沈西園:「帶你就太顯眼啦,我比較容易藏。等我回來跟你一起吃烤肉呀。」

傅準點點頭。

陸雲洲這部戲的其中一個取景地在饢省。

這邊地廣人稀,劇組取景地為了儘可能貼合影片,選擇的地方更是偏僻至極,這裡大部分時間都沒有信號。

劇組倒是有衛星電話,真有急事要打電話也可以。

不過,沈西園想要見陸雲洲一面,這就不是打電話能解決的了。

陸雲洲即便是上次為女兒破了例,卻依舊不認同粉絲追星的舉動。

不過他也不會幹涉別人。

這天正好是劇組開放的探班日,同組有一位流量小生,粉絲眾多,其他時間不敢過來打擾,探班日就鉚足了勁,各種應援禮物帶了一堆。
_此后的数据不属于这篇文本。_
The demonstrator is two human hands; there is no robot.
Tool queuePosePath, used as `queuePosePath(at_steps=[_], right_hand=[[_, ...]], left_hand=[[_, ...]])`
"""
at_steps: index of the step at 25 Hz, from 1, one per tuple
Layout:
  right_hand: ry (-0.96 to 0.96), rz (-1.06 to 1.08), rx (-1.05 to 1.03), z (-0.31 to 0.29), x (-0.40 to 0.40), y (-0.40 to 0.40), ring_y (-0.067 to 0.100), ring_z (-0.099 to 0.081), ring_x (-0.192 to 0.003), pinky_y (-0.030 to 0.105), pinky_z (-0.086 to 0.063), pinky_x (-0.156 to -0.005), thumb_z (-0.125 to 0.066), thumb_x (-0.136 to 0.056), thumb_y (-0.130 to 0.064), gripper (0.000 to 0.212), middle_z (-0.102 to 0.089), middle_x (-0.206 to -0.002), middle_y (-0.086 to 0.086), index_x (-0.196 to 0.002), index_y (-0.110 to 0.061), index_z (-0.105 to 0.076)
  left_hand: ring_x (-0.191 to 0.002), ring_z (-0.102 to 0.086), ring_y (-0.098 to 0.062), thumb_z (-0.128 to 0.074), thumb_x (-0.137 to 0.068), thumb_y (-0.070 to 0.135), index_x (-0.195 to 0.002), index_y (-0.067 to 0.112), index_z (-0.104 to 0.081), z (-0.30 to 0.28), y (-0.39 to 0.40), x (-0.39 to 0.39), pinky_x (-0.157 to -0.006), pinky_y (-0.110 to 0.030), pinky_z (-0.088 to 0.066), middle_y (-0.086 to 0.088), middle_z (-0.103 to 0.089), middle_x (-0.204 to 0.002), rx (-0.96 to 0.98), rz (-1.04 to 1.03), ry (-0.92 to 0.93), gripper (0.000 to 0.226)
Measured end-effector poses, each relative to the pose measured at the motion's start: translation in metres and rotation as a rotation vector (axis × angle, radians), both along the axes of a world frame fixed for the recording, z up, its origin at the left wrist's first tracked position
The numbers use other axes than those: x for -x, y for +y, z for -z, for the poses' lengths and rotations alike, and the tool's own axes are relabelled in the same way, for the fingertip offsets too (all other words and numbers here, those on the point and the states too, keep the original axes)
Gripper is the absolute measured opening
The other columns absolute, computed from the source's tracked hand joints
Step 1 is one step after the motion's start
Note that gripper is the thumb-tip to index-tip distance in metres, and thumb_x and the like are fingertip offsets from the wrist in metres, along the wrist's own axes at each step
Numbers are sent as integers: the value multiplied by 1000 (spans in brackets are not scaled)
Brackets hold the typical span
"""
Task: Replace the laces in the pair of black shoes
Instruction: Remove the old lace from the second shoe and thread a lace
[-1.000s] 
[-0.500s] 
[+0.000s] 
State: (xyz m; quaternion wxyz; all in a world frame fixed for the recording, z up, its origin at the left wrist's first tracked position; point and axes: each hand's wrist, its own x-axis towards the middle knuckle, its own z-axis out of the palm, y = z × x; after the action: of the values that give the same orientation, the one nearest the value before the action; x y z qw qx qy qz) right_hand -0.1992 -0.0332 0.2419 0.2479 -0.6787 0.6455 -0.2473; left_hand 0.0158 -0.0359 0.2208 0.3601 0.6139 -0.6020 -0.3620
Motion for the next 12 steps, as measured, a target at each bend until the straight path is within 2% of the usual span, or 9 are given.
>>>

沈西園帶了一束向日葵,被那位流量小生的粉絲當成同類。

「哥哥最喜歡的是白玫瑰啦。不過向日葵也很可愛。你在哪兒買的花呀,真新鮮,保存的真好。我們帶的花到這兒很快就蔫兒了,這邊也太乾燥了,風還很大!」

「這向日葵開得真熱烈,哥哥看到肯定會開心啦。哎你怎麼沒穿後援會的應援服呀,你圍的紗巾也不是咱們後援會的。是不是漏發了?來來,我給你找。」

「你應該不是咱們後援會的吧,我沒見過你哎,看你也不像本地人,散粉,自己追來的?你可太厲害了。只要你也愛哥哥,咱們就是一家人,來來,給你圍這個紗巾……」

「對啊,你要圍好紗巾的,這邊封風沙很大,沒有紗巾圍著口鼻,一會兒你就滿嘴滿鼻子都是沙了!」

沈西園真的換了紗巾。

那位流量小生粉絲後援團統一定製的衣服和紗巾,沈西園只用了紗巾,衣服換起來不太方便。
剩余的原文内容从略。